**Supplied material**
■ ■ ■ ■

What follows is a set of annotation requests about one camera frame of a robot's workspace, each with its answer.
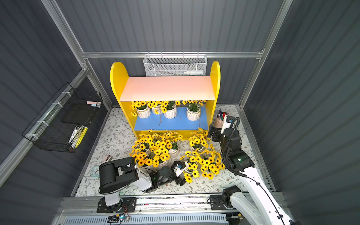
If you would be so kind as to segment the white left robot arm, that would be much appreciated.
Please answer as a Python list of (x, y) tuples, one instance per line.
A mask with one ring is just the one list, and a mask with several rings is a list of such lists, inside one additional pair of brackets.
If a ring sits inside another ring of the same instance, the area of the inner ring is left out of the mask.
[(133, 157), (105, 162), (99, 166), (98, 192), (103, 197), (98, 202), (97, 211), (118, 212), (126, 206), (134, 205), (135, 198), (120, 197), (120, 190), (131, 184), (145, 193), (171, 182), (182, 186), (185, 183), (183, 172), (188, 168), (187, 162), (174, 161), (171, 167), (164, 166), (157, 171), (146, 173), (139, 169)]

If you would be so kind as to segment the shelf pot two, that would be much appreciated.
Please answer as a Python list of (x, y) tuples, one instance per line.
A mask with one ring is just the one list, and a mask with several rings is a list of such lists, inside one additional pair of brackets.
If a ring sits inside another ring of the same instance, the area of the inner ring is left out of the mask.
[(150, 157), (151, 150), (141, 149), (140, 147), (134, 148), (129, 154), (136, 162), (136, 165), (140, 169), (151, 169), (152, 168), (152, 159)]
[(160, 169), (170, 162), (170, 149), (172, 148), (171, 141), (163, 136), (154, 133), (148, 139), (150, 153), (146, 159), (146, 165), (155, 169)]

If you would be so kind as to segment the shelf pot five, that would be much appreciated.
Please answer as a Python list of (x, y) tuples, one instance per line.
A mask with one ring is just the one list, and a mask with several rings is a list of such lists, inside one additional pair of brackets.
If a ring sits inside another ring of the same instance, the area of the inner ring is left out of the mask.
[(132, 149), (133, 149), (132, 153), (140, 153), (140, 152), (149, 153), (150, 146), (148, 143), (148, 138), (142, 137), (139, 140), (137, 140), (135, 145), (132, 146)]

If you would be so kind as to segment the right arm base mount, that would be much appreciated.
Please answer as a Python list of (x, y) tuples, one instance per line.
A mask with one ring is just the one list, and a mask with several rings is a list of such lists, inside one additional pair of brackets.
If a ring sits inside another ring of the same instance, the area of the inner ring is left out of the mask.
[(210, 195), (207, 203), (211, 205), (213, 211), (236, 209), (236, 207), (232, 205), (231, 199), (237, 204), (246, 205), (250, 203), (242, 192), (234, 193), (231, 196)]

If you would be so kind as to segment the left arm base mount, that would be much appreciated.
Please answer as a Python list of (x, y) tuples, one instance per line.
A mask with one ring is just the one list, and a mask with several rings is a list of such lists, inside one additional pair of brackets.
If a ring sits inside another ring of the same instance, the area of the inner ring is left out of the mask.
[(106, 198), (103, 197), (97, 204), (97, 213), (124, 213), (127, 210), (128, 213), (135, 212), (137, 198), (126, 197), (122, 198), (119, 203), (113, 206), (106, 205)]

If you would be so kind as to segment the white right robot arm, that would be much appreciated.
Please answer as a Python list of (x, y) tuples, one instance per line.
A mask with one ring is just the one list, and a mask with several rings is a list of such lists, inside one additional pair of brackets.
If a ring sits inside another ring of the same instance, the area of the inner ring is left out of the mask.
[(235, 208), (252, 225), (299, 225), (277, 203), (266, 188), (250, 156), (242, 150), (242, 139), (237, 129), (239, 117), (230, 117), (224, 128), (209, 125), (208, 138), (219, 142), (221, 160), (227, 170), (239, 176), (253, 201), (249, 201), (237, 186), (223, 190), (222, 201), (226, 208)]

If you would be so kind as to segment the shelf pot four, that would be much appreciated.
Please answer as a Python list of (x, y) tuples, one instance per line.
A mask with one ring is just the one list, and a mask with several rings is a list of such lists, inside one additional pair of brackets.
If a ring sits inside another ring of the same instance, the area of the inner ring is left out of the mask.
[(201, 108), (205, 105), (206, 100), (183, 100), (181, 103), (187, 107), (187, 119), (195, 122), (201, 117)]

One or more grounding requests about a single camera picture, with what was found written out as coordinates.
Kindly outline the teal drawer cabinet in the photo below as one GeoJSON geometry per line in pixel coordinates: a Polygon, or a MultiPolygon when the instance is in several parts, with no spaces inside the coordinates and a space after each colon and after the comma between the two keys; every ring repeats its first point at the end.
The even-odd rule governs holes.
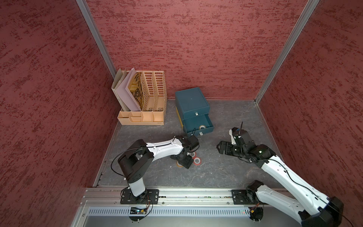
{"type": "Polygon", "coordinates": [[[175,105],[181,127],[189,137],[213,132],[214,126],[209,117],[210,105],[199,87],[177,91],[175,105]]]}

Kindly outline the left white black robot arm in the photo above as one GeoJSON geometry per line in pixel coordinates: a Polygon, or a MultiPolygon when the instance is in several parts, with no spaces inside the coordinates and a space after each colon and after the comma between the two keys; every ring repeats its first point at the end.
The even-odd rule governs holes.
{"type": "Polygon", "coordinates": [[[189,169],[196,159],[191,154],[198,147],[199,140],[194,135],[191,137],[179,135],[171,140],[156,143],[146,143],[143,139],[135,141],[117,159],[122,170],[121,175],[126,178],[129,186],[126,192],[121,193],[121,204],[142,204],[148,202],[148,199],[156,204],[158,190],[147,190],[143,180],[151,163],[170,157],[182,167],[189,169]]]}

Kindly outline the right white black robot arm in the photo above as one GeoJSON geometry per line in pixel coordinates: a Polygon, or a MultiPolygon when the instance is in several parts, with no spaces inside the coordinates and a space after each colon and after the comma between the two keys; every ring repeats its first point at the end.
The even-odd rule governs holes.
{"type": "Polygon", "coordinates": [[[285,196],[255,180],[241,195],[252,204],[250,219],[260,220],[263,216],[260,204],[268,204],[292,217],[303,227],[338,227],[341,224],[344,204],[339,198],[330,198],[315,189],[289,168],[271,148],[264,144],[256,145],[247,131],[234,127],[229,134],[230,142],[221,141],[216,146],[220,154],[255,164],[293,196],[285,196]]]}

■ ■ ■ ■

**Assignment**
Please repeat each line above exactly as it appears, but omit the pictures.

**Output of the task**
What follows is a set of annotation requests about one camera frame of a robot's workspace, each with its answer.
If you would be so kind as to segment the white left robot arm, that would be much appreciated.
Please answer as a Python list of (x, y) tuples, one instance per line.
A mask with one ring is just the one list, and a mask with several rings is a list of such lists, inside one additional pair of brackets.
If a ring sits inside another ring of the same instance, the area of the inner ring is left out of the mask.
[(133, 157), (105, 162), (99, 166), (98, 192), (103, 197), (98, 202), (97, 211), (118, 212), (126, 206), (134, 205), (135, 198), (120, 197), (120, 190), (131, 184), (145, 193), (171, 182), (182, 186), (185, 183), (183, 172), (188, 168), (187, 162), (174, 161), (171, 167), (164, 166), (157, 171), (146, 173), (139, 169)]

If you would be so kind as to segment the shelf pot two, that would be much appreciated.
Please answer as a Python list of (x, y) tuples, one instance per line.
A mask with one ring is just the one list, and a mask with several rings is a list of such lists, inside one additional pair of brackets.
If a ring sits inside another ring of the same instance, the area of the inner ring is left out of the mask.
[(150, 157), (151, 150), (141, 149), (140, 147), (134, 148), (129, 154), (136, 162), (136, 165), (140, 169), (151, 169), (152, 168), (152, 159)]
[(160, 169), (170, 162), (170, 149), (172, 148), (171, 141), (163, 136), (154, 133), (148, 139), (150, 153), (146, 159), (146, 165), (155, 169)]

If you would be so kind as to segment the shelf pot five, that would be much appreciated.
Please answer as a Python list of (x, y) tuples, one instance per line.
A mask with one ring is just the one list, and a mask with several rings is a list of such lists, inside one additional pair of brackets.
If a ring sits inside another ring of the same instance, the area of the inner ring is left out of the mask.
[(132, 149), (133, 149), (132, 153), (140, 153), (140, 152), (149, 153), (150, 146), (148, 143), (148, 138), (142, 137), (139, 140), (137, 140), (135, 145), (132, 146)]

If you would be so kind as to segment the right arm base mount, that would be much appreciated.
Please answer as a Python list of (x, y) tuples, one instance per line.
A mask with one ring is just the one list, and a mask with several rings is a list of such lists, inside one additional pair of brackets.
If a ring sits inside another ring of the same instance, the area of the inner ring is left out of the mask.
[(210, 195), (207, 203), (211, 205), (213, 211), (236, 209), (236, 207), (232, 205), (231, 199), (237, 204), (246, 205), (250, 203), (242, 192), (234, 193), (231, 196)]

If you would be so kind as to segment the left arm base mount, that would be much appreciated.
Please answer as a Python list of (x, y) tuples, one instance per line.
A mask with one ring is just the one list, and a mask with several rings is a list of such lists, inside one additional pair of brackets.
If a ring sits inside another ring of the same instance, the area of the inner ring is left out of the mask.
[(106, 198), (103, 197), (97, 204), (97, 213), (124, 213), (127, 210), (128, 213), (135, 212), (137, 198), (126, 197), (122, 198), (119, 203), (113, 206), (106, 205)]

If you would be so kind as to segment the white right robot arm, that would be much appreciated.
Please answer as a Python list of (x, y) tuples, one instance per line.
A mask with one ring is just the one list, and a mask with several rings is a list of such lists, inside one additional pair of brackets.
If a ring sits inside another ring of the same instance, the area of the inner ring is left out of the mask.
[(235, 208), (252, 225), (299, 225), (277, 203), (266, 188), (250, 156), (242, 150), (242, 139), (237, 129), (239, 117), (230, 117), (224, 128), (209, 125), (208, 138), (219, 142), (221, 160), (227, 170), (239, 176), (253, 201), (249, 201), (237, 186), (223, 190), (222, 201), (226, 208)]

If you would be so kind as to segment the shelf pot four, that would be much appreciated.
Please answer as a Python list of (x, y) tuples, one instance per line.
A mask with one ring is just the one list, and a mask with several rings is a list of such lists, inside one additional pair of brackets.
If a ring sits inside another ring of the same instance, the area of the inner ring is left out of the mask.
[(201, 108), (205, 105), (206, 100), (183, 100), (181, 103), (187, 107), (187, 119), (195, 122), (201, 117)]

One or more grounding requests about a single camera picture, with what was found written out as coordinates.
Kindly outline the teal drawer cabinet in the photo below as one GeoJSON geometry per line in pixel coordinates: a Polygon, or a MultiPolygon when the instance is in several parts, with no spaces inside the coordinates and a space after each colon and after the comma between the two keys; every ring repeats its first point at the end.
The even-odd rule governs holes.
{"type": "Polygon", "coordinates": [[[175,105],[181,127],[189,137],[213,132],[214,126],[209,117],[210,105],[199,87],[177,91],[175,105]]]}

Kindly outline the left white black robot arm in the photo above as one GeoJSON geometry per line in pixel coordinates: a Polygon, or a MultiPolygon when the instance is in several parts, with no spaces inside the coordinates and a space after each colon and after the comma between the two keys; every ring repeats its first point at the end.
The even-odd rule governs holes.
{"type": "Polygon", "coordinates": [[[189,169],[196,159],[191,154],[198,147],[199,140],[194,135],[191,137],[179,135],[171,140],[156,143],[146,143],[143,139],[135,141],[117,159],[122,170],[121,175],[126,178],[129,186],[126,192],[121,193],[121,204],[142,204],[148,202],[148,199],[156,204],[158,190],[147,190],[143,180],[151,163],[170,157],[182,167],[189,169]]]}

Kindly outline the right white black robot arm in the photo above as one GeoJSON geometry per line in pixel coordinates: a Polygon, or a MultiPolygon when the instance is in several parts, with no spaces inside the coordinates and a space after each colon and after the comma between the two keys; every ring repeats its first point at the end.
The even-odd rule governs holes.
{"type": "Polygon", "coordinates": [[[285,196],[255,180],[241,195],[252,204],[250,219],[260,220],[263,216],[260,204],[268,204],[292,217],[303,227],[338,227],[341,224],[344,204],[339,198],[330,198],[315,189],[289,168],[271,148],[264,144],[256,145],[247,131],[234,127],[229,134],[230,142],[221,141],[216,146],[220,154],[255,164],[293,196],[285,196]]]}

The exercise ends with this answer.